Yes. So the lawyer, or the agent, or yourself–you’d be drafting a license. So it’s a grant of rights license. So that copyright owner owns that poem, for example. And then you’re requesting to use it. So they will grant you–likely–a non-exclusive use to use that in certain territory, for certain print runs, etc. You can go down the line in terms of what they’ll want, in terms of coming up with the fee for examples, but those are types of things that go into consideration for that. So those are the general main differences.

Stephanie Chandler 7:18

Perfect. And so that dovetails nicely into a question about fair use. I mean, this is probably one of the most common questions I hear. So can you explain what fair use is, and when authors should get permission to use someone else’s work in their books?

Joe Perry 8:08

I wish I had another half hour just to explain. But I hope I can explain it in just a few minutes here–just the nuts and bolts of it. So fair use–it basically means there are certain uses, in certain ways, that you could do without getting the permission of the copyright owner. It’s stated in Section 107 of the Copyright Act. And there are generally four factors that courts look at to determine if your use would be fair, but there’s sometimes other factors in addition to those four. For instance, bad faith–if you’re just doing the wrong thing, that’s going to go against you in determining whether your use is fair. But the thing to keep in mind is that it is very fact dependent. And it’s basically on a case-by-case basis.
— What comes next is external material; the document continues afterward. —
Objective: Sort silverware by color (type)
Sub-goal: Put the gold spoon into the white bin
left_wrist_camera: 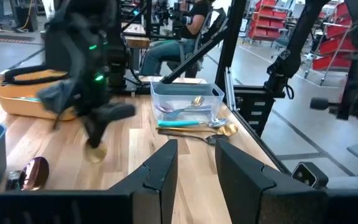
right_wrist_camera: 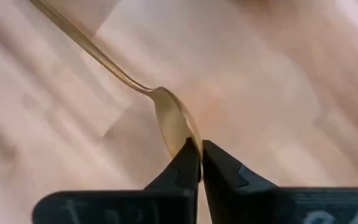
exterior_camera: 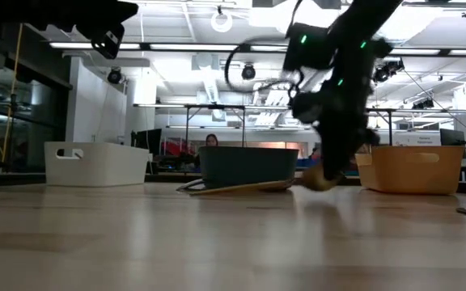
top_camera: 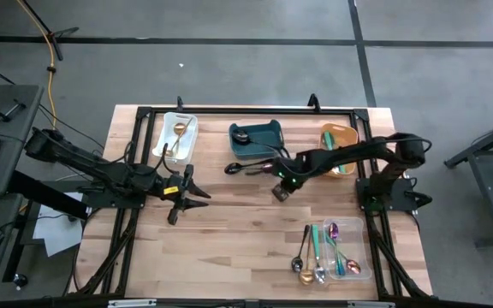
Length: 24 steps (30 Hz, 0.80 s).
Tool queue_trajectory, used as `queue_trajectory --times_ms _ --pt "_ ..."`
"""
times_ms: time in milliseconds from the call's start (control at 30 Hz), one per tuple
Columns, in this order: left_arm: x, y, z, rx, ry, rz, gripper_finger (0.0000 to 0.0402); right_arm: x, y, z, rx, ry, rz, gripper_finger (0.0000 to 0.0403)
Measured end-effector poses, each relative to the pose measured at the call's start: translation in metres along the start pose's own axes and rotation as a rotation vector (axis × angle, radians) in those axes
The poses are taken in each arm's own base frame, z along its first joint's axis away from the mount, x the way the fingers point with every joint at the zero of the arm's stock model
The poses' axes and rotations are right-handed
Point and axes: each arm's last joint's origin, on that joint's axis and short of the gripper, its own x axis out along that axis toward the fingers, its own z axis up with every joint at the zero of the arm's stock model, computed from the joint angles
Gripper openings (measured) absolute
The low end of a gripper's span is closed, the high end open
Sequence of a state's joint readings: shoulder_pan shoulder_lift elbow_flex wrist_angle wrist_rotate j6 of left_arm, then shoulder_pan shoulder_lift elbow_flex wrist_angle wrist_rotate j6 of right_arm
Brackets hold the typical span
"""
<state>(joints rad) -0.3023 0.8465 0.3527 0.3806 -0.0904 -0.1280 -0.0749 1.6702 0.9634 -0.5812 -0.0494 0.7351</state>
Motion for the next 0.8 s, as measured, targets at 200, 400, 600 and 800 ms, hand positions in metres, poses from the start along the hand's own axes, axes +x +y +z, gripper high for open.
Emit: queue_trajectory --times_ms 200,400,600,800 --pt "-0.002 0.001 -0.003 0.004 0.034 0.005 0.0099 -0.029 0.025 -0.035 -0.089 -0.007 0.037 0.0003" --pt "0.013 0.002 -0.010 0.087 0.038 0.069 0.0103 -0.035 0.046 -0.051 -0.183 -0.097 0.079 0.0002" --pt "0.037 0.007 -0.020 0.029 0.050 0.018 0.0136 -0.038 0.060 -0.055 -0.231 -0.236 0.091 0.0001" --pt "0.068 0.018 -0.030 -0.031 0.150 0.073 0.0185 -0.039 0.066 -0.057 -0.255 -0.322 0.079 0.0001"
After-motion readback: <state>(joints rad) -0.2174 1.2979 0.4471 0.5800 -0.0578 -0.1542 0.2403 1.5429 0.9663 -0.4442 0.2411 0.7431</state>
As the saying goes–you don’t know if something is fair unless you bring it to court. And most people don’t want to do that. No one wants to spend that much money, and no one has the time to do that. But there are certain instances where you may have to look at fair use as a viable option. If you’ve, for instance, asked somebody for permission, and they’ve said no. Or you’ve tried to contact the copyright owner, and you just can’t get a hold of somebody, so that may be your only viable option here if you really, really want to use something. And of course, the other option is just to not use it at all. But let’s just assume that you want to. So then, getting back to the four factors–the courts will look at first, the purpose–why are you doing this? There are certain purposes that are favored, that are actually stated in the statute. For example, criticism and research. But just keep in mind that–just because maybe you’re a scholar, and doing research in criticism, it’s not a blanket statement to say that, ‘Oh, just because you’re doing that, it’s just going to automatically be fair use.’

I just want to state that the courts look at all four factors, and then make a decision. But the big thing in the purpose factor is– courts look at whether use is transformative. And basically, what that means is that you’ve transformed the work–you’ve given it new meaning, essentially. So in our scholarly example, you would comment on the work that you’re taking from. That would be a transformative use. Now, the court also looks to see if your purpose is commercial. Now, generally speaking, it’s not favored. However, just like I said for the transformative blanket statement, you can’t say that everything that’s commercial is bad, because then nothing presumably would be fair use. Facts matter here, context matters–how you’re using it, why you’re using it, etc.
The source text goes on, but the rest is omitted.